EXERCISE DIRECTIONS: Repeat nothing but the lines below running from the one containing "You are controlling" to the one containing "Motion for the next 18". Keep both end lines.

DATA FOR THIS EXERCISE:
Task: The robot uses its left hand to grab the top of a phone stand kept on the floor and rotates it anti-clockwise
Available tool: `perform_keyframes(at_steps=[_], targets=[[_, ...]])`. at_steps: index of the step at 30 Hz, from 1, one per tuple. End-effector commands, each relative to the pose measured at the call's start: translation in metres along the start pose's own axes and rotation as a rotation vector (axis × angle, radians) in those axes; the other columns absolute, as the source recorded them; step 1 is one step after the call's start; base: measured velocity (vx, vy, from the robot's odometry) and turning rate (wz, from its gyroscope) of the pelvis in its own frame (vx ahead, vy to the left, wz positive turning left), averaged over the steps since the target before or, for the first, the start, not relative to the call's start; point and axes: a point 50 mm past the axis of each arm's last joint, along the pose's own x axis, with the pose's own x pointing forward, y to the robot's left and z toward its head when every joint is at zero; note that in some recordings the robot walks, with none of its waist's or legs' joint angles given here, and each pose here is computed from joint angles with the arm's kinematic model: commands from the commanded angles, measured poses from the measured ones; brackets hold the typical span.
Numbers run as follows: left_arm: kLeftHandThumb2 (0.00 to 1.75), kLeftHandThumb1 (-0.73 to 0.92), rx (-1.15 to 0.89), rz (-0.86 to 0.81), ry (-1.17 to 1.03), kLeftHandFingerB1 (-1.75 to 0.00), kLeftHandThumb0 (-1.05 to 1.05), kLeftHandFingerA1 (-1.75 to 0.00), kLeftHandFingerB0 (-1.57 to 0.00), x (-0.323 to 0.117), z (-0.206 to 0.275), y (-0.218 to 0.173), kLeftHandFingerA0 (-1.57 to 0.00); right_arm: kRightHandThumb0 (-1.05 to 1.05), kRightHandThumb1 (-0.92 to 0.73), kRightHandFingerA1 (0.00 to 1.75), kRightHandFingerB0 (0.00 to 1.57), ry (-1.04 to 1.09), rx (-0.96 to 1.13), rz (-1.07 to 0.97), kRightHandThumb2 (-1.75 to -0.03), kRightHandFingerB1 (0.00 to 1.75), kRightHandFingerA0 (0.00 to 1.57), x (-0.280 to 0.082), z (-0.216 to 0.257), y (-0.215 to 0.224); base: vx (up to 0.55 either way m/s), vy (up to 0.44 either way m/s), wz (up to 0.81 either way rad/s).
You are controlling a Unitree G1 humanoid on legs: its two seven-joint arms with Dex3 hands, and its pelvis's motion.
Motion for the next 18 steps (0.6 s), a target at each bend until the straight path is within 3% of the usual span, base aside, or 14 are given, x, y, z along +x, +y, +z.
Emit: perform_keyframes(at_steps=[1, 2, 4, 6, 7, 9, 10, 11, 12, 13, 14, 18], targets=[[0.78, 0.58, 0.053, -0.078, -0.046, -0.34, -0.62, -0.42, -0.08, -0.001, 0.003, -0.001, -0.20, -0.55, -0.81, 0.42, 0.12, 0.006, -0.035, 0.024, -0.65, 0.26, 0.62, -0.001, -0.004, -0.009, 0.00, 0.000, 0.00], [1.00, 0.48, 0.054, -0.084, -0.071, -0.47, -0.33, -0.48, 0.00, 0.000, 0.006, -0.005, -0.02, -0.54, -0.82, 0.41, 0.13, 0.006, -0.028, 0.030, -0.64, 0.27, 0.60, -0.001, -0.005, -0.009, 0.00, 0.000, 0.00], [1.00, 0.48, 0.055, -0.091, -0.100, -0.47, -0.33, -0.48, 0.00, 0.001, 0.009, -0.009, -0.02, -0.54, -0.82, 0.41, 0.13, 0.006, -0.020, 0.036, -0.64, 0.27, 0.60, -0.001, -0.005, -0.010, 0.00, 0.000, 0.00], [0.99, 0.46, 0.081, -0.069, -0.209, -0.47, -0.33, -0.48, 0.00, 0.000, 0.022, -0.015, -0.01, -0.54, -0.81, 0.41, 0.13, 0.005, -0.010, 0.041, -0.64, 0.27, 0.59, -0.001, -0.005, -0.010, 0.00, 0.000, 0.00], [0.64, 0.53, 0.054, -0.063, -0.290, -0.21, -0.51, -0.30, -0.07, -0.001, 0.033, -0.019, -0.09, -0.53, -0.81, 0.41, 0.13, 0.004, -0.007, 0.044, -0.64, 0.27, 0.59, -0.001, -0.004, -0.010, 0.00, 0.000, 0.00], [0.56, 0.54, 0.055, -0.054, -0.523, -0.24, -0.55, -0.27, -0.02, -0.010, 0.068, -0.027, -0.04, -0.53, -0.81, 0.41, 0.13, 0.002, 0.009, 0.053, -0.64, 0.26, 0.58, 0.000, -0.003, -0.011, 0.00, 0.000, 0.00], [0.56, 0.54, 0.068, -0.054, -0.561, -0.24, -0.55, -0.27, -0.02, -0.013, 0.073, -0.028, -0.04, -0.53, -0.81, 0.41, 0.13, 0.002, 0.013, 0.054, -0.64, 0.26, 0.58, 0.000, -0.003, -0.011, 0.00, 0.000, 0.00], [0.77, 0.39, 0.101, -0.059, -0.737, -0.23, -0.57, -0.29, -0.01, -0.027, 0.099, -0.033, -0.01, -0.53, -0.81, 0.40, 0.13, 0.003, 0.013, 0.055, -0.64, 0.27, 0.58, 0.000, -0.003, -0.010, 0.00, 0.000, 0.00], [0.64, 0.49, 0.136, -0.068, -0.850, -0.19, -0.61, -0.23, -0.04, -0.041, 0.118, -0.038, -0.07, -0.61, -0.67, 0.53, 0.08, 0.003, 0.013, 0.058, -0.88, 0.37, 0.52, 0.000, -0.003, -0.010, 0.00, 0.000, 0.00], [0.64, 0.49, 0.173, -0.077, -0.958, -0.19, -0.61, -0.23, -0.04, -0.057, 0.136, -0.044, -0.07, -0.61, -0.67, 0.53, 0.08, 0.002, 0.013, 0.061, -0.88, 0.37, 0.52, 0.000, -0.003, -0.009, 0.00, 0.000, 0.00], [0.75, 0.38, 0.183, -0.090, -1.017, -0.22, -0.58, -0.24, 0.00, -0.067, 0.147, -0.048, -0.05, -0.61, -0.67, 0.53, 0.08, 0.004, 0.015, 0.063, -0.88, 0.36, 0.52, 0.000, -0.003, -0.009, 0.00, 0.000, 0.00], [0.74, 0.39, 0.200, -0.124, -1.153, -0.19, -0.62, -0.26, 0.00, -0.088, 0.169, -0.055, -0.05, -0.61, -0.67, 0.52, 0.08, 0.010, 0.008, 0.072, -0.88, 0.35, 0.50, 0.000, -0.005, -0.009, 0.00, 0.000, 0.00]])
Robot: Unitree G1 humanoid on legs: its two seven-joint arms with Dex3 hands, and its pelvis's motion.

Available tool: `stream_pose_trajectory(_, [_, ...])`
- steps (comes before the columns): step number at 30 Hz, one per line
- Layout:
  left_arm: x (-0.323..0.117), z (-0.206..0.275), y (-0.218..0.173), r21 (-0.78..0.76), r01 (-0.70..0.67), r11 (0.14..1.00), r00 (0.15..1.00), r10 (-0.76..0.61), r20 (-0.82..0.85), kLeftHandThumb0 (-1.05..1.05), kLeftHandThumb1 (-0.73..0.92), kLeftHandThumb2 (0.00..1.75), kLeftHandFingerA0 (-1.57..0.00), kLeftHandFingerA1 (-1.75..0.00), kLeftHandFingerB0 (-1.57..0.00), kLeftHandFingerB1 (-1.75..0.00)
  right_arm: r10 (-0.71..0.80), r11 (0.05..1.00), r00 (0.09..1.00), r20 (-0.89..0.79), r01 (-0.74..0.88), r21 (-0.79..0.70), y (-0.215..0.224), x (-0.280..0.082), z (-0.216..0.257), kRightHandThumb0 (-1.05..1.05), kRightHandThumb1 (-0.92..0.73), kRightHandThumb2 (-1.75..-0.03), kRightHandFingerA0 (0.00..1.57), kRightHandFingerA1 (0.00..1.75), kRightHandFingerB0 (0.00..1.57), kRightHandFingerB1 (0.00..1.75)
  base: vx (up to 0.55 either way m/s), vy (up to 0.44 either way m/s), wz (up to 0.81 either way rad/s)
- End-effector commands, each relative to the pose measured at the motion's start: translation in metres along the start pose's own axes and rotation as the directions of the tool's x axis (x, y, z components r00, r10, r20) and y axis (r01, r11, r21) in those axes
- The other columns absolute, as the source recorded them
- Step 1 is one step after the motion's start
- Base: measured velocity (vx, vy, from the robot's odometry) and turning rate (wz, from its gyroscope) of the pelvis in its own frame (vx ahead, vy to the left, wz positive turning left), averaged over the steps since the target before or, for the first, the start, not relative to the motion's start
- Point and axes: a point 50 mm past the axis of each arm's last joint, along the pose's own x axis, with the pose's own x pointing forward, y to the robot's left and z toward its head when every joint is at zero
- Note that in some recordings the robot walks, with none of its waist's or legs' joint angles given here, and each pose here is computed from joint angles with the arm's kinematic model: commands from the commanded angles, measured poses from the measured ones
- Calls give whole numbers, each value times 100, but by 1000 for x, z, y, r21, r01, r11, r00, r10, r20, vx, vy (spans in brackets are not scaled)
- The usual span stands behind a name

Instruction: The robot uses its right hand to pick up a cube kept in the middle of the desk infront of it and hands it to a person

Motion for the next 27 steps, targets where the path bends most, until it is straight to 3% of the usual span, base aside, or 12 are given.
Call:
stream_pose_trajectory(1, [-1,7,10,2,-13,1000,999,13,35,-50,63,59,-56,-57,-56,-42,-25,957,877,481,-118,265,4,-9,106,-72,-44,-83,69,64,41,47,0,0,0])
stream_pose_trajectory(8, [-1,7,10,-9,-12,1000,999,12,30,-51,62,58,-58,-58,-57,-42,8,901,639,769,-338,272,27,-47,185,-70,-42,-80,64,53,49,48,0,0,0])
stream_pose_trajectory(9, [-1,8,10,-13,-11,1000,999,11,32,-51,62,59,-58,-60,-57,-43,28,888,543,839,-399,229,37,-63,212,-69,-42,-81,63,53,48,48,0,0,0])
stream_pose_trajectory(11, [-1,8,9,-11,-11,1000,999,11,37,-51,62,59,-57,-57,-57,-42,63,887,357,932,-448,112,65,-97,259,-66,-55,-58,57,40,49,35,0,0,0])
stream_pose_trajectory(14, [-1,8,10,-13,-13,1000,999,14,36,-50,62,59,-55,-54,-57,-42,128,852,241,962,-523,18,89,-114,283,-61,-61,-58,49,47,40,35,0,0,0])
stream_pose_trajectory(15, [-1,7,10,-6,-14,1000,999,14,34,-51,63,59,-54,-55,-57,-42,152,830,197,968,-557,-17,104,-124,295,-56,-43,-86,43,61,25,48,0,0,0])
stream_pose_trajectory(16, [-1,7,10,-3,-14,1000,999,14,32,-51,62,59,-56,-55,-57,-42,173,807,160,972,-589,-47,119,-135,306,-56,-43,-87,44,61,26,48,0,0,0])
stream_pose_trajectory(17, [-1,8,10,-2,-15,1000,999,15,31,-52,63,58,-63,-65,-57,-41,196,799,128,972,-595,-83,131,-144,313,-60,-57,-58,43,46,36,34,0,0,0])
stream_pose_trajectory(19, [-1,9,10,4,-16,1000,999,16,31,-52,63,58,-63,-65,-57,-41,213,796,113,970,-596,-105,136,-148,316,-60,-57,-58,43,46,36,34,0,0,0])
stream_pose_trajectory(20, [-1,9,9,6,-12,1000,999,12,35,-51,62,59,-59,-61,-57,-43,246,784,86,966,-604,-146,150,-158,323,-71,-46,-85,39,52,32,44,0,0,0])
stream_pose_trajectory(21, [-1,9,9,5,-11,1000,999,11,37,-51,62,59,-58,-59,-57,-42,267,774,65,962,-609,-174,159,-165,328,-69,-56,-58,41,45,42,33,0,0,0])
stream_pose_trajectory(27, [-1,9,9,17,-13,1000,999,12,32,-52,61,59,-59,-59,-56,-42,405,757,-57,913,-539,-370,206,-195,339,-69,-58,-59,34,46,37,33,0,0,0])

SOLUTION FOR THIS PROBLEM:
You are controlling a Unitree G1 humanoid on legs: its two seven-joint arms with Dex3 hands, and its pelvis's motion.
Motion for the next 18 steps (0.6 s), a target at each bend until the straight path is within 3% of the usual span, base aside, or 14 are given, x, y, z along +x, +y, +z.

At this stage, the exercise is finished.